* _Exercise_: Everything in the data below except the pictures must be repeated word for word.

* _Data shown_:
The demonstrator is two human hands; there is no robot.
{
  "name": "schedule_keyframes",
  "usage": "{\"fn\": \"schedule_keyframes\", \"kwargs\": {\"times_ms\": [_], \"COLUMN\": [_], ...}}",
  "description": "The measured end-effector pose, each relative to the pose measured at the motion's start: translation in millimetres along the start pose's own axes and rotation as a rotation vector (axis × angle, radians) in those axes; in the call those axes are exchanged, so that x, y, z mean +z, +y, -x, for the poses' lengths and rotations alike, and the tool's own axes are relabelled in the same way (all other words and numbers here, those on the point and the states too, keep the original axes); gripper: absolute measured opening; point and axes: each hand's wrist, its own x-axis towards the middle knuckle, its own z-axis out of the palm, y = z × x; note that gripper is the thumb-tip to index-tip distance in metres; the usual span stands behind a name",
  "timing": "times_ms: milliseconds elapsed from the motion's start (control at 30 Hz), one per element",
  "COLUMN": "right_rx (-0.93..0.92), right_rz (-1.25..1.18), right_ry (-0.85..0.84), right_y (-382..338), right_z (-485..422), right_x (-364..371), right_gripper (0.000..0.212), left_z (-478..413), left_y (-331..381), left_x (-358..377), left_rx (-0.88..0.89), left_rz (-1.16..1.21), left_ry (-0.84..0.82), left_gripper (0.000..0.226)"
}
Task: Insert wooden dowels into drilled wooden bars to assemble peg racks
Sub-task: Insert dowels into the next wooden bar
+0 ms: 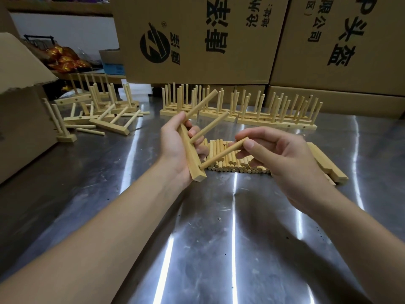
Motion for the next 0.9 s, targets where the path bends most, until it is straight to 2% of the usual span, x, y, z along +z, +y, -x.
{"fn": "schedule_keyframes", "kwargs": {"times_ms": [200, 400, 500, 700, 800, 900], "right_rx": [-0.074, -0.047, -0.079, -0.067, -0.040, -0.030], "right_rz": [0.149, 0.419, 0.538, 0.651, 0.678, 0.635], "right_ry": [-0.017, -0.133, -0.214, -0.284, -0.324, -0.317], "right_y": [-3, -10, -13, -19, -19, -21], "right_z": [1, 5, 8, 5, 7, 7], "right_x": [-1, 6, 11, 9, 10, 11], "right_gripper": [0.017, 0.031, 0.028, 0.024, 0.033, 0.030], "left_z": [-3, -6, -5, 1, 2, 2], "left_y": [-1, -3, -4, -9, -10, -8], "left_x": [-2, -3, -3, 0, 2, 4], "left_rx": [0.052, 0.103, 0.109, 0.083, 0.074, 0.072], "left_rz": [-0.091, -0.222, -0.266, -0.213, -0.187, -0.127], "left_ry": [0.032, 0.026, -0.010, -0.130, -0.179, -0.192], "left_gripper": [0.040, 0.033, 0.032, 0.032, 0.032, 0.035]}}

* _Output_:
The demonstrator is two human hands; there is no robot.
{
  "name": "schedule_keyframes",
  "usage": "{\"fn\": \"schedule_keyframes\", \"kwargs\": {\"times_ms\": [_], \"COLUMN\": [_], ...}}",
  "description": "The measured end-effector pose, each relative to the pose measured at the motion's start: translation in millimetres along the start pose's own axes and rotation as a rotation vector (axis × angle, radians) in those axes; in the call those axes are exchanged, so that x, y, z mean +z, +y, -x, for the poses' lengths and rotations alike, and the tool's own axes are relabelled in the same way (all other words and numbers here, those on the point and the states too, keep the original axes); gripper: absolute measured opening; point and axes: each hand's wrist, its own x-axis towards the middle knuckle, its own z-axis out of the palm, y = z × x; note that gripper is the thumb-tip to index-tip distance in metres; the usual span stands behind a name",
  "timing": "times_ms: milliseconds elapsed from the motion's start (control at 30 Hz), one per element",
  "COLUMN": "right_rx (-0.93..0.92), right_rz (-1.25..1.18), right_ry (-0.85..0.84), right_y (-382..338), right_z (-485..422), right_x (-364..371), right_gripper (0.000..0.212), left_z (-478..413), left_y (-331..381), left_x (-358..377), left_rx (-0.88..0.89), left_rz (-1.16..1.21), left_ry (-0.84..0.82), left_gripper (0.000..0.226)"
}
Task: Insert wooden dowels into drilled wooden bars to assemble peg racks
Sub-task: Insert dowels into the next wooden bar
+0 ms: 
Motion for the next 0.9 s, targets where the path bends most, until it is straight to 2% of the usual span, x, y, z along +z, +y, -x.
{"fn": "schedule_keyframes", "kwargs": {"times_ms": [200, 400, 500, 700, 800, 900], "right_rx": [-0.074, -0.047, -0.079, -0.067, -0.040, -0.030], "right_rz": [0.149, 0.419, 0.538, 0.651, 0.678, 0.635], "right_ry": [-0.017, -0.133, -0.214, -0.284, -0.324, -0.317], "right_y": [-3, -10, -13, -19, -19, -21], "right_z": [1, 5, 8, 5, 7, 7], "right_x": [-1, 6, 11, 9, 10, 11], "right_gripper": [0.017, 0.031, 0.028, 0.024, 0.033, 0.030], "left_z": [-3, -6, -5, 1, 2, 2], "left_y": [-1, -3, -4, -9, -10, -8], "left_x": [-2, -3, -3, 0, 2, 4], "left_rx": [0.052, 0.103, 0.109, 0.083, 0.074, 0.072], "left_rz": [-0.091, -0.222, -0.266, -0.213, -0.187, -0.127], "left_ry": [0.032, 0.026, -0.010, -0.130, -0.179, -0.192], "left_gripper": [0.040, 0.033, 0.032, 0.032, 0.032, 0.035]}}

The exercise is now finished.